Look through the material below and copy exactly the lines from the line with "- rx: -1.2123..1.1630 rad" to the line with "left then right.", those two lines included.

☆ ☆ ☆

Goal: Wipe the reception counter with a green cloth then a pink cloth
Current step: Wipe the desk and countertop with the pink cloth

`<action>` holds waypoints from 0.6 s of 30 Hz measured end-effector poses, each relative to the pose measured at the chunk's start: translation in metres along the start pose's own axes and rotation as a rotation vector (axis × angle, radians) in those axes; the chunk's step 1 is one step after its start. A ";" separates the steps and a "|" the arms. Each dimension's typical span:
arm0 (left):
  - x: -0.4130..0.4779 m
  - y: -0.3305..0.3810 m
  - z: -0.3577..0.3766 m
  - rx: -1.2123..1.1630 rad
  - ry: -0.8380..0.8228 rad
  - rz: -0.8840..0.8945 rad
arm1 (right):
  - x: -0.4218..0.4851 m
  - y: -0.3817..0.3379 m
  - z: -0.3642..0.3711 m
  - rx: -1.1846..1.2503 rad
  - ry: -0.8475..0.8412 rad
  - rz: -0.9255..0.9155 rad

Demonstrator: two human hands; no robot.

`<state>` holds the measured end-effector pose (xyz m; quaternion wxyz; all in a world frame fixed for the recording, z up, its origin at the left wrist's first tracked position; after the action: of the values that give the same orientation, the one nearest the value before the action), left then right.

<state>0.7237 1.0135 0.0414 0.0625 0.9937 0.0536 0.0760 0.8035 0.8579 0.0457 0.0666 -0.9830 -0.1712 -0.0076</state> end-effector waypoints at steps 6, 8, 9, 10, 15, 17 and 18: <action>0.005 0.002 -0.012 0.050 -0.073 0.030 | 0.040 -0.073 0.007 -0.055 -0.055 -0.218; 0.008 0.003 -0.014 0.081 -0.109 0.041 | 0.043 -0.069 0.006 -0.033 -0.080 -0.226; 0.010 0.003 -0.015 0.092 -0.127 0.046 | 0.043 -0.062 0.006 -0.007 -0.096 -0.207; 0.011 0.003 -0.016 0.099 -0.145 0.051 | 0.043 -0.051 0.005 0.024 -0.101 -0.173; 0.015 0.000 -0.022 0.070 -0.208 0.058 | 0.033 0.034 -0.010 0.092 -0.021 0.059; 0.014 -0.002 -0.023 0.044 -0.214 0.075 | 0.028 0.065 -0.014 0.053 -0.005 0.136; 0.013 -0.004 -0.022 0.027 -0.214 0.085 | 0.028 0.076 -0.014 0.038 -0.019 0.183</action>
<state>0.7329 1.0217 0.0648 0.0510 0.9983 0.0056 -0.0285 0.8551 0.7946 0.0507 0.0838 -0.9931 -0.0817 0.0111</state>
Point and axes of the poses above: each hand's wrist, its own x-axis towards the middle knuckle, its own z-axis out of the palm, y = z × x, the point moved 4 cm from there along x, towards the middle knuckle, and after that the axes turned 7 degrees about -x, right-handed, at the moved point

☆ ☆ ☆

[Solution below]
  - rx: -1.2123..1.1630 rad
  - ry: -0.8380..0.8228 rad
  - rz: -0.8840..0.8945 rad
arm1 (right):
  - x: -0.4218..0.4851 m
  - y: -0.3817..0.3379 m
  - z: -0.3642..0.3711 m
  - rx: -1.1846..1.2503 rad
  - ry: -0.8475..0.8412 rad
  - rz: -0.9255..0.9155 rad

Demonstrator: two human hands; no robot.

`<state>` holds the measured end-effector pose (xyz m; quaternion wxyz; all in a world frame fixed for the recording, z up, its origin at the left wrist's first tracked position; after the action: of the values that give the same orientation, the one nearest the value before the action), left then right.

This completes the response.